REQUIREMENT: Where the listing below has a line with "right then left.", write out exactly that line and every line after it, stopping after the line with "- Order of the".

RECORDS FOR THE TASK:

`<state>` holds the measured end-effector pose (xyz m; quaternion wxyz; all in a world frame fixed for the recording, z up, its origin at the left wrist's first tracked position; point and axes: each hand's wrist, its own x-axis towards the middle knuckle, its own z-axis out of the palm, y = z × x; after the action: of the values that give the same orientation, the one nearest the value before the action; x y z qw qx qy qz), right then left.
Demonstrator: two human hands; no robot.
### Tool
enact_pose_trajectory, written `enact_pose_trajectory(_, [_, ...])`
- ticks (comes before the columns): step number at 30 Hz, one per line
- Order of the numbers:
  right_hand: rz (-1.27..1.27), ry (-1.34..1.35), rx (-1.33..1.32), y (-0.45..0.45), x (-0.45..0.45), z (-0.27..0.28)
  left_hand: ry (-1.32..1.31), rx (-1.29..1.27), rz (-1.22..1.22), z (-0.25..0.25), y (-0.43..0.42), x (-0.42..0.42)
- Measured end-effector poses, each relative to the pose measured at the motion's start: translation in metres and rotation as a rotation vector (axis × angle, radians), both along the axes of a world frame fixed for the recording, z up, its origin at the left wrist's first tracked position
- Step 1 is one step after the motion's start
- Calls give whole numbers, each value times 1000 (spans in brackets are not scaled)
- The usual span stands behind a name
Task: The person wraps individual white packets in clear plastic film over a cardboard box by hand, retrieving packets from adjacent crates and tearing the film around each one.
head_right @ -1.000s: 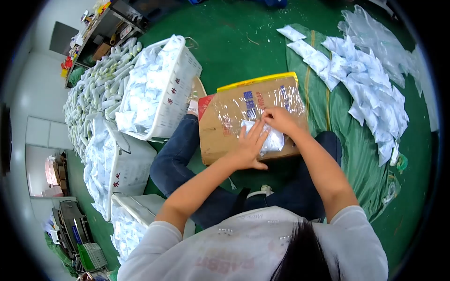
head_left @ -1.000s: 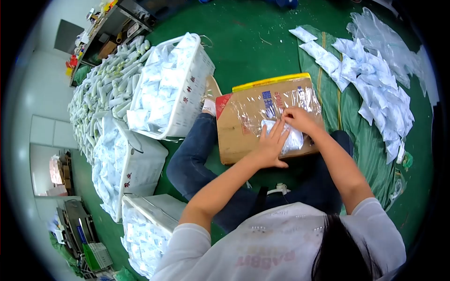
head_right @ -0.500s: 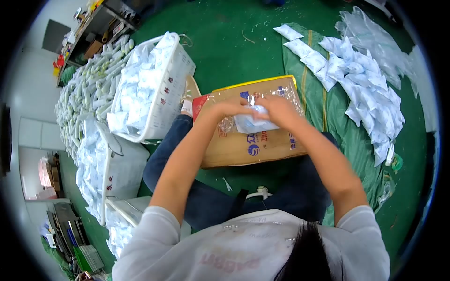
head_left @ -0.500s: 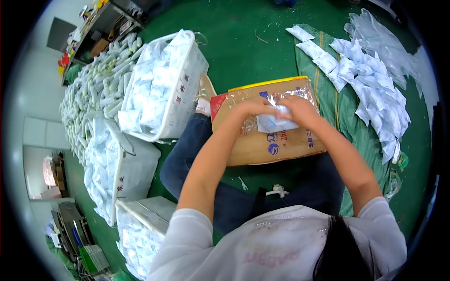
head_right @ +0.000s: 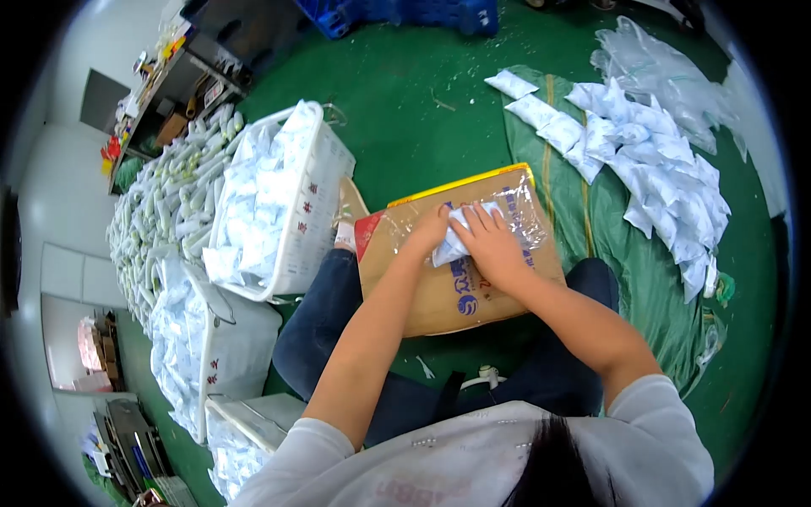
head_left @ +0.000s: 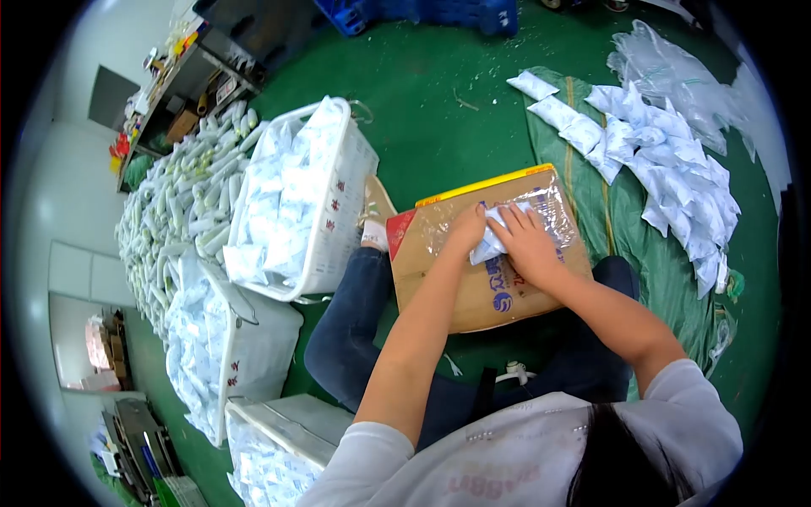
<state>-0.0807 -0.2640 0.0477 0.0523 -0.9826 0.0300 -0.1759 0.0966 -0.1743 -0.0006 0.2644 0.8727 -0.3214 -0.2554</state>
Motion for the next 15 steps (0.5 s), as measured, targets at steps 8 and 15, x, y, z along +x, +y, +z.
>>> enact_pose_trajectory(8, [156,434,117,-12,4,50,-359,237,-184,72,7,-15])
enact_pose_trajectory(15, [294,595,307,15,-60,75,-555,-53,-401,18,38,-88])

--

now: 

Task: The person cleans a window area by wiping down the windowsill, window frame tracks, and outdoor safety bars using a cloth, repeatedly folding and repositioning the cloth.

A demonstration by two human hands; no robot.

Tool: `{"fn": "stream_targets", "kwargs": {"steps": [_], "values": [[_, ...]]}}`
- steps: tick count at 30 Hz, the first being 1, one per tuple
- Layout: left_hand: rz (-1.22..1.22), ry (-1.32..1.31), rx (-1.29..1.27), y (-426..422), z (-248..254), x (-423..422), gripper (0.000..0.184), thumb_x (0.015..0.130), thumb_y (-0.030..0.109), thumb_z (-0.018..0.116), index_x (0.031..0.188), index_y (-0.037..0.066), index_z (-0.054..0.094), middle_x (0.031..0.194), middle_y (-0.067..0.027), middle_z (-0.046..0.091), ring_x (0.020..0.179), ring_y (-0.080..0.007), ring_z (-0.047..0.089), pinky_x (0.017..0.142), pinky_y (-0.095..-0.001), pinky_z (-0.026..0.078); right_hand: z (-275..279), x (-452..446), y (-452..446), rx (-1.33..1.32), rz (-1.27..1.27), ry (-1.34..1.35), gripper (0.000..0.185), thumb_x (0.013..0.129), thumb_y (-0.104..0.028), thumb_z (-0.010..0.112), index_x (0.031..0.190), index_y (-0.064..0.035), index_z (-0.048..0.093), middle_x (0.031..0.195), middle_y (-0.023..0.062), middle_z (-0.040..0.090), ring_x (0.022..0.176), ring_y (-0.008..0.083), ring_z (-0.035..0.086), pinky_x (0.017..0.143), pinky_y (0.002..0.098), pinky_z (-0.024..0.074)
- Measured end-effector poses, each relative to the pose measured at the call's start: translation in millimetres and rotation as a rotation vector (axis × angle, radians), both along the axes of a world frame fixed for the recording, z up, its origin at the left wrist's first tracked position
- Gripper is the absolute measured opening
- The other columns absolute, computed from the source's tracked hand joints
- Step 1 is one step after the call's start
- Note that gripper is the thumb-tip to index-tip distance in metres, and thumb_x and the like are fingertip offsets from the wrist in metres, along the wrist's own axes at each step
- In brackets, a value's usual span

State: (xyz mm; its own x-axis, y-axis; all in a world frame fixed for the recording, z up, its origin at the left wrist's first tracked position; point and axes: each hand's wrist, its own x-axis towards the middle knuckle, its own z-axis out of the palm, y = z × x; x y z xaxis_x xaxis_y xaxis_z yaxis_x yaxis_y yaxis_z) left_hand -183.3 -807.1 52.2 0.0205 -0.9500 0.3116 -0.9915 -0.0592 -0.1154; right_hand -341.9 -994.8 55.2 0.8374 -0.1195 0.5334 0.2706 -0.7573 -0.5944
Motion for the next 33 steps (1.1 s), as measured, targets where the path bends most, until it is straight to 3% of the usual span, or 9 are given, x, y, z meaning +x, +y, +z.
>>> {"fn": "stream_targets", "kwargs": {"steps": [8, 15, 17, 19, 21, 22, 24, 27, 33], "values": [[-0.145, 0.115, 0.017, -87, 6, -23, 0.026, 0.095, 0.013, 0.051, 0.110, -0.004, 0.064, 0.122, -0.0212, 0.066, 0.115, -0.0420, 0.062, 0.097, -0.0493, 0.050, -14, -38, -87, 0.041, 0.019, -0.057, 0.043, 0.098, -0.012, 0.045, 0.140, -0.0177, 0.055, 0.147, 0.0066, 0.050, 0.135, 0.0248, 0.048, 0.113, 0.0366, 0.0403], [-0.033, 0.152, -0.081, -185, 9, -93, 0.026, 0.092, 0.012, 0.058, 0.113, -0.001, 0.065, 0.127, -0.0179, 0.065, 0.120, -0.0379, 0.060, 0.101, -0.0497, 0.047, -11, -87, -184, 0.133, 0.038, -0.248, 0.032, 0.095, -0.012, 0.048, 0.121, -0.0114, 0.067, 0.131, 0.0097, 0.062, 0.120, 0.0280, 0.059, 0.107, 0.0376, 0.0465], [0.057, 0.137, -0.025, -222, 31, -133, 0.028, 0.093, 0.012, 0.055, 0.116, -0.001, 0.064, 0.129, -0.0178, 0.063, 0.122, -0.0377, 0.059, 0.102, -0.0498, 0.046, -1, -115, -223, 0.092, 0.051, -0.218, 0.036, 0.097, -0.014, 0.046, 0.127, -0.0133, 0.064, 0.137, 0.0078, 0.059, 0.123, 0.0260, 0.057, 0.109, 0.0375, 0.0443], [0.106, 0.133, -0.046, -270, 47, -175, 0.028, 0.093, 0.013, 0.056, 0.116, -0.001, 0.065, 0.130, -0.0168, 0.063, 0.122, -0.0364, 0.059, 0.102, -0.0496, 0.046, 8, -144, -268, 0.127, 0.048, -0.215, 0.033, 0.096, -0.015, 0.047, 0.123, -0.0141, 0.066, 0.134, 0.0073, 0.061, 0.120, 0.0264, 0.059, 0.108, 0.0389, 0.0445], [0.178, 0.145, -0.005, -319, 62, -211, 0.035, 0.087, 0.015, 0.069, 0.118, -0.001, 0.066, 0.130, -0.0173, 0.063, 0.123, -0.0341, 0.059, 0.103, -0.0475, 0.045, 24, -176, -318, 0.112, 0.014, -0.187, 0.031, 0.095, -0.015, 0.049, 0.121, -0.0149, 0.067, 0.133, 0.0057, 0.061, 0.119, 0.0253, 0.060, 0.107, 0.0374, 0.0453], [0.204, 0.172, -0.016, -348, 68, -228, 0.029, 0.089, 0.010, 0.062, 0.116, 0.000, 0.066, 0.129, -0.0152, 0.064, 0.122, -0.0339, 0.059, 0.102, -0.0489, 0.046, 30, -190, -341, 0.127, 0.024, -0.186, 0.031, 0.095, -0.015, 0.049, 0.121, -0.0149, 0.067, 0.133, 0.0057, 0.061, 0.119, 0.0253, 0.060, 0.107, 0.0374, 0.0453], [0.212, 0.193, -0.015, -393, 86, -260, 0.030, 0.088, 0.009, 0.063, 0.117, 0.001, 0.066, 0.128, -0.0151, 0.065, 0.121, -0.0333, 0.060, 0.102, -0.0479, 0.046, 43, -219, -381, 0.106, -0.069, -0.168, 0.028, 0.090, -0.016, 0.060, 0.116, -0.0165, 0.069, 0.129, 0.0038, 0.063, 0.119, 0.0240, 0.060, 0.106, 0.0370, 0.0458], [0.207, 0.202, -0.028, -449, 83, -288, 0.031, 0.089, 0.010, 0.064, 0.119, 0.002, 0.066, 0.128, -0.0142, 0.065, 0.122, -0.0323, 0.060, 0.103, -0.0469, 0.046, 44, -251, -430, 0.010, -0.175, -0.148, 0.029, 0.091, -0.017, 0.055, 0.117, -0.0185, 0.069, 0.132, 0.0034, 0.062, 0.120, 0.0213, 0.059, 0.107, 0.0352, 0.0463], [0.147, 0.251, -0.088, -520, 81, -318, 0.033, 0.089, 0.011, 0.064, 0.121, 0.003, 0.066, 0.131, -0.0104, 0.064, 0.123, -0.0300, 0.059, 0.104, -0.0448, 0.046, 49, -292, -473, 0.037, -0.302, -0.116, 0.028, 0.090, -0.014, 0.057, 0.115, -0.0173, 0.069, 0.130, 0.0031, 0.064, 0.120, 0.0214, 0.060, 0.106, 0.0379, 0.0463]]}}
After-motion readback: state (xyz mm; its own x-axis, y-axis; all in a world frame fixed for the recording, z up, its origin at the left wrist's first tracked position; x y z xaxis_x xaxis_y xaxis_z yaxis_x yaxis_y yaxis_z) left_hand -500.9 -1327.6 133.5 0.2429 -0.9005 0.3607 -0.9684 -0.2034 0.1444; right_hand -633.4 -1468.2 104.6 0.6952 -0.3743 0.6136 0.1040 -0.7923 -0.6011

RESPONSE:
`<state>` holds the measured end-effector pose (xyz m; quaternion wxyz; all in a world frame fixed for the recording, z up, its origin at the left wrist's first tracked position; point and axes: each hand's wrist, its own x-axis towards the middle knuckle, its own z-axis out of the palm, y = z × x; after the action: of the values that give the same orientation, the one nearest the value before the action; x y z qw qx qy qz), right then left.
Demonstrator: two human hands; no robot.
### Tool
enact_pose_trajectory, written `enact_pose_trajectory(_, [_, ...])`
- ticks (comes before the columns): step number at 30 Hz, one per line
- Order of the numbers:

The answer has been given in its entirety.